# What to work on
Within the data that follows, set down exactly the lines from the one containing "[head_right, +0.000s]" through the one containing "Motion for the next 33", both ends included.

┄┄┄┄┄┄

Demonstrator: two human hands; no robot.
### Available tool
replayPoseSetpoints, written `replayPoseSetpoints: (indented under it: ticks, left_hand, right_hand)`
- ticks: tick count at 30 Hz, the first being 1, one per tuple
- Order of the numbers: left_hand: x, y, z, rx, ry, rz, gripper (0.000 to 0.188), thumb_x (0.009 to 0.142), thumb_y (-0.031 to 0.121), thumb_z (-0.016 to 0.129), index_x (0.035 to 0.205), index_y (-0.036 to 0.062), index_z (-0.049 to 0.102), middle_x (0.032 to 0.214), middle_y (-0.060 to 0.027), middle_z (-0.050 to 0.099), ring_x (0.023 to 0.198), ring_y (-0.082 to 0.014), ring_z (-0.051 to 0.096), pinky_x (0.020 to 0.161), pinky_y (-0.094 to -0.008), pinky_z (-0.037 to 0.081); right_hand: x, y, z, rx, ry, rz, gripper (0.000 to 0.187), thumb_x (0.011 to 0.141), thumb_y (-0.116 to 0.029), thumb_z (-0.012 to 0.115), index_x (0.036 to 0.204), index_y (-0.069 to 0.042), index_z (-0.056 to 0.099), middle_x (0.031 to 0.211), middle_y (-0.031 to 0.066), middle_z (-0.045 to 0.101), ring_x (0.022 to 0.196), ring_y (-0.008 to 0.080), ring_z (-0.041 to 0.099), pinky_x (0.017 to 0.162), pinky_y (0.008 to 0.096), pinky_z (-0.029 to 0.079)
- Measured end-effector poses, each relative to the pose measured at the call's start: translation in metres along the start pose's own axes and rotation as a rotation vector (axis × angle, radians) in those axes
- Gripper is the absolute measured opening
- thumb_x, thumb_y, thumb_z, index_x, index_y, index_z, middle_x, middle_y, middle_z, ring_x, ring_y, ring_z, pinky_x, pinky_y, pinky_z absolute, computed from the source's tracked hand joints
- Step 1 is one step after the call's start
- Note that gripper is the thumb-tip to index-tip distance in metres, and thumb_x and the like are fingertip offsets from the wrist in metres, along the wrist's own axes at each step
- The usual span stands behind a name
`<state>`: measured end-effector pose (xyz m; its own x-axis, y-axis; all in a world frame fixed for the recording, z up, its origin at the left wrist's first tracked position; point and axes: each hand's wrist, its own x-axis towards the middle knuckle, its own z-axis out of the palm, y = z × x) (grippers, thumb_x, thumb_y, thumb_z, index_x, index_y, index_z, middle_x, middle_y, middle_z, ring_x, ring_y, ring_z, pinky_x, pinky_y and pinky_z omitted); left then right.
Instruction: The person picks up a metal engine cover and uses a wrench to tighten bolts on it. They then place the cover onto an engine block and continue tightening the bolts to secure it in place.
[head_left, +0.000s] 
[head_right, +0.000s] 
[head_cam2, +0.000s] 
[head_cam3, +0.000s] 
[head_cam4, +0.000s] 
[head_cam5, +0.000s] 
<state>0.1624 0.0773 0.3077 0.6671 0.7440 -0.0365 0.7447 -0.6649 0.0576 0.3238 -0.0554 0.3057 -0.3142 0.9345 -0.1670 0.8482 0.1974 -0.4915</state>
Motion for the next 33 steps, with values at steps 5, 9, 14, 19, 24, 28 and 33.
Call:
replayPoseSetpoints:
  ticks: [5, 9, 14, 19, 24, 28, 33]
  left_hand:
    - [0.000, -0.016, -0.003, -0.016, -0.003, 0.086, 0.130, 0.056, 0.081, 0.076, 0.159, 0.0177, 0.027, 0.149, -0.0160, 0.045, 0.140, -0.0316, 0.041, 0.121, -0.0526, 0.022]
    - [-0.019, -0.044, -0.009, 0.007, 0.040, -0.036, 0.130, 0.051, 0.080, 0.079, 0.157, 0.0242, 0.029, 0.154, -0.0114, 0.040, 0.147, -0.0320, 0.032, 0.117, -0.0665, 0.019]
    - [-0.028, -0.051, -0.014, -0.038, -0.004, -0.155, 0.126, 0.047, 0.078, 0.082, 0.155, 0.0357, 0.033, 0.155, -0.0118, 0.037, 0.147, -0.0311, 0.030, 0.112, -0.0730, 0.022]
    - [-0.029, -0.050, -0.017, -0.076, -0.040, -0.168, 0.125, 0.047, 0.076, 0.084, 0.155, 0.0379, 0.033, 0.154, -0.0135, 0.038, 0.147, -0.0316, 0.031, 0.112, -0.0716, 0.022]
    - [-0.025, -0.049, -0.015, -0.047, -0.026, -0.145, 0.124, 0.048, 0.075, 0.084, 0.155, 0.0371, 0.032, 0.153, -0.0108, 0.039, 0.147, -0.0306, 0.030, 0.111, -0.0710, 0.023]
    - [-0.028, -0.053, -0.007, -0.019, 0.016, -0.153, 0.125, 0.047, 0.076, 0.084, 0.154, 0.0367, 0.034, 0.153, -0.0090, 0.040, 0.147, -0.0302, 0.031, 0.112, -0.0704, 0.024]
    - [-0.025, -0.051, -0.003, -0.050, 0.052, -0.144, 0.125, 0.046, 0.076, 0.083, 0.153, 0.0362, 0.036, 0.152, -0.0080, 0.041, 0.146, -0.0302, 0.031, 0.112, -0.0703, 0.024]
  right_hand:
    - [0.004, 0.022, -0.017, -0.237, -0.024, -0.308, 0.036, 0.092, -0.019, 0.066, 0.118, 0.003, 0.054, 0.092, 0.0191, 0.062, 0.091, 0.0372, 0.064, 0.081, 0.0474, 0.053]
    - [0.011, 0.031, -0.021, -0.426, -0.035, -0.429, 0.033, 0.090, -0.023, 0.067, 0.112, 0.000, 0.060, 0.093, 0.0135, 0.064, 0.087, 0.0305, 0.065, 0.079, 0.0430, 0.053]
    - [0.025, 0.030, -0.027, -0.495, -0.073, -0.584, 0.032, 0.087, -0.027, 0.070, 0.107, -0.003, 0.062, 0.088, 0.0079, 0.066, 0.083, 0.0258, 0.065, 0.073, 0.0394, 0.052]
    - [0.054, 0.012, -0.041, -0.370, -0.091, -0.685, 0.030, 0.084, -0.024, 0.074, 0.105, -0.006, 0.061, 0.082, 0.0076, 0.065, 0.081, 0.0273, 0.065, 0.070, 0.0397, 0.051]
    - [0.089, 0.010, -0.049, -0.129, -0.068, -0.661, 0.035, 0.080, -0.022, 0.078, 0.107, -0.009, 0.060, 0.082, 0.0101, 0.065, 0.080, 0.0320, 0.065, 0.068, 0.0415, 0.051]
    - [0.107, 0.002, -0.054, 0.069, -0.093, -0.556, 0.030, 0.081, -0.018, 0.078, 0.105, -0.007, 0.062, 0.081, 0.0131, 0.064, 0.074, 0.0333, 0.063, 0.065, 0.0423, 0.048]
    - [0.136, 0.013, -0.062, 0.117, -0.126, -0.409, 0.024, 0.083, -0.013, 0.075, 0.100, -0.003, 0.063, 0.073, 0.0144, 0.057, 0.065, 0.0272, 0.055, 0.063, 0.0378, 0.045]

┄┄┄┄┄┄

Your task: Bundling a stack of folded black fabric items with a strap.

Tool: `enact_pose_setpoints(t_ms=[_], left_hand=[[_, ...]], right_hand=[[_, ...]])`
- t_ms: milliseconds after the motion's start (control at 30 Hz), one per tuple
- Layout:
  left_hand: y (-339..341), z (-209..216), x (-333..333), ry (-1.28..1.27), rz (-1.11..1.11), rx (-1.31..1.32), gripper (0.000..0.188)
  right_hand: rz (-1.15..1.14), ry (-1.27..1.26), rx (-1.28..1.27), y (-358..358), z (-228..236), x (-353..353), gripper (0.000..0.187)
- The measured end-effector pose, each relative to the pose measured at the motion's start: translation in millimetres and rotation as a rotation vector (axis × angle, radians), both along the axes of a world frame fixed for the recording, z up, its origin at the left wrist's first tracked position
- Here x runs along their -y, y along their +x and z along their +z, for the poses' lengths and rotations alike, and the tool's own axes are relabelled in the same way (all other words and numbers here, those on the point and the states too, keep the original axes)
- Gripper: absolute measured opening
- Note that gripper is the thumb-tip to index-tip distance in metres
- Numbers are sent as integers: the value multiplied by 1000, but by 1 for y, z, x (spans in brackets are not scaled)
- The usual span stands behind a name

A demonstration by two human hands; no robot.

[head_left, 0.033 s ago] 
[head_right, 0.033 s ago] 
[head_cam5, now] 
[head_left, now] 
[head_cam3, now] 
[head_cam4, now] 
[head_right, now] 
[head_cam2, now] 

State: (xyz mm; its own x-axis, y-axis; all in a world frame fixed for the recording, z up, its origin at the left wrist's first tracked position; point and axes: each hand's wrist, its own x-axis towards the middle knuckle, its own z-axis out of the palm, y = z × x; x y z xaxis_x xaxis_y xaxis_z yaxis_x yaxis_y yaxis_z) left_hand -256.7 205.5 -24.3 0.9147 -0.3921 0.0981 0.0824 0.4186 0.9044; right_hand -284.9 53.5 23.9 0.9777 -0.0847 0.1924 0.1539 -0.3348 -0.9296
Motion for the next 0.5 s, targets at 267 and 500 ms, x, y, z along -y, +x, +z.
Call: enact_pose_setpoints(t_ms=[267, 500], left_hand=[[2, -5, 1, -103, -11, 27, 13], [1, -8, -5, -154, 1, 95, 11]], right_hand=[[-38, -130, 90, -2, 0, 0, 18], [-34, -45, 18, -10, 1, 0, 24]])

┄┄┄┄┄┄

# Task output
[head_right, +0.000s] 
[head_cam2, +0.000s] 
[head_cam3, +0.000s] 
[head_cam4, +0.000s] 
[head_cam5, +0.000s] 
<state>0.1624 0.0773 0.3077 0.6671 0.7440 -0.0365 0.7447 -0.6649 0.0576 0.3238 -0.0554 0.3057 -0.3142 0.9345 -0.1670 0.8482 0.1974 -0.4915</state>
Motion for the next 33 steps, with values at steps 5, 9, 14, 19, 24, 28 and 33.

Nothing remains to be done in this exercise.